Yolsusluk Davalarından Siyasal Bir Sonuç Çıkmayacağı Üzerine
Oluyor nerden baksam bir on yıl… Özel sektörde geçen 16 yıldan sonra, yaş da ilerlemiş, annemin deyişiyle, bir günün yerine geçmeyen yıllardan sonra… Bizim özel sektör işte, işler iyi gittiğinde patronlar kendilerinden bilir, servetine servet, refahına refah katar; kötü gittiğinde çalışanlardan bilir, fedakârlık bekler… Kolayıdır işin bu yanı, zorlamaz kendini neden oluyor, ne önlemler almak gerekiyor diye… İlk akla gelen çalışanlardan kısmaktır, çalışanları kısmaktır… Bizimde bazen tutar dikleneceğimiz, bir diklendik mi de atamıyoruz geri adım nedense… Nedense “özür dileyip” dönemiyoruz gerisin geriye, başlayamıyoruz yeniden hiçbir şey olmamış gibi… Becermiyoruz “..eyvallah beyim” deyip, risksiz yaşamlarda figüranlığa devam etmeye…
2001 krizi yıllarında dostların “… Zamanlaman hiç de iyi olmadı…” dediği bir dönemde, kendimi, hiç aklımda olmadığı halde, serbest çalışan mali müşavir olarak nafakasını çıkarmaya çalışan birisi olarak çalışma hayatında buluverdiğim yılların başlarıydı velhasıl… Bir Cuma namazı dönüşü komşu esnaflarla konuşuyoruz.

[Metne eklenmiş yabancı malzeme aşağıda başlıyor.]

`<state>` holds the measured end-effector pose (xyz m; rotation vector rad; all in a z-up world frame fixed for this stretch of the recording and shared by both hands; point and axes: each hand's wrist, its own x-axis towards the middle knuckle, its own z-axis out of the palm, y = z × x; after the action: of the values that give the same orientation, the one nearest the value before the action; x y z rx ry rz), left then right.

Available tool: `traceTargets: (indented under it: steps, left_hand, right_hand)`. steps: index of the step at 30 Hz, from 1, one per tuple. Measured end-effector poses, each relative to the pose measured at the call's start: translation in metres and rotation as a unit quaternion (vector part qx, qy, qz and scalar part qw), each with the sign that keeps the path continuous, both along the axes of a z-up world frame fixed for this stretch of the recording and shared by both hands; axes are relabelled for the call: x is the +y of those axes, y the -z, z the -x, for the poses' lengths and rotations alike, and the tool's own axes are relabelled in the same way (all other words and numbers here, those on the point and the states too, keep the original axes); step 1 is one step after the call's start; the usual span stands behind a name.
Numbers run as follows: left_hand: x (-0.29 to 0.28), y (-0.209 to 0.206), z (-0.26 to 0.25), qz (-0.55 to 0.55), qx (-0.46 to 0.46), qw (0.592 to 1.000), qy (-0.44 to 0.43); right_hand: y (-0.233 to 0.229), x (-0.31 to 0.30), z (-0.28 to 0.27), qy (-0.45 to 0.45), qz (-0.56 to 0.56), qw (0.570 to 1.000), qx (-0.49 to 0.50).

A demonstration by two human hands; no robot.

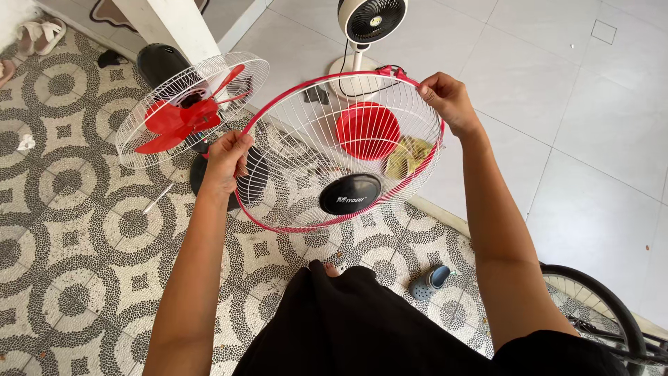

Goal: The person reassembles a standing electric fan by attaching the red fan blades to the motor hub, then securing the front and rear wire cages. They wipe the cage with a yellow cloth before snapping the cages into place.

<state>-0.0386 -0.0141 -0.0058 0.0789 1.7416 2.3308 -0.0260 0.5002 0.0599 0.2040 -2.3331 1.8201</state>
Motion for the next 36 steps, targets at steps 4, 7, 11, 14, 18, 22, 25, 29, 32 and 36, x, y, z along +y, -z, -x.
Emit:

Oğlunun hesap uzmanı sınavını kazandığını, işe başladığını söylüyor.
Sevindik, kutladık, hayırlı olmasını diledik… “Cemaate yakın olmanın faydasını gördük, verdiklerimiz geri döndü” diyor, sessizce… Benim şaşırdığımı görünce arkadaşıma dönüyor: “Bilmiyor galiba..” diye kinayeli bir gülümsemeyle, bi haber olmama şaşırdığını belli ediyor. Arkadaşımda gülümsüyor, “Onun bu işlerle ilgisi pek yok..” diye cevap veriyor arkadaşım. O zaman anlıyorum komşu esnafın bir cemaate yakın olduğunu.. İşyerlerimize yaklaştığımızda bir birimize hayırlı işler dileyip ayrılıyoruz.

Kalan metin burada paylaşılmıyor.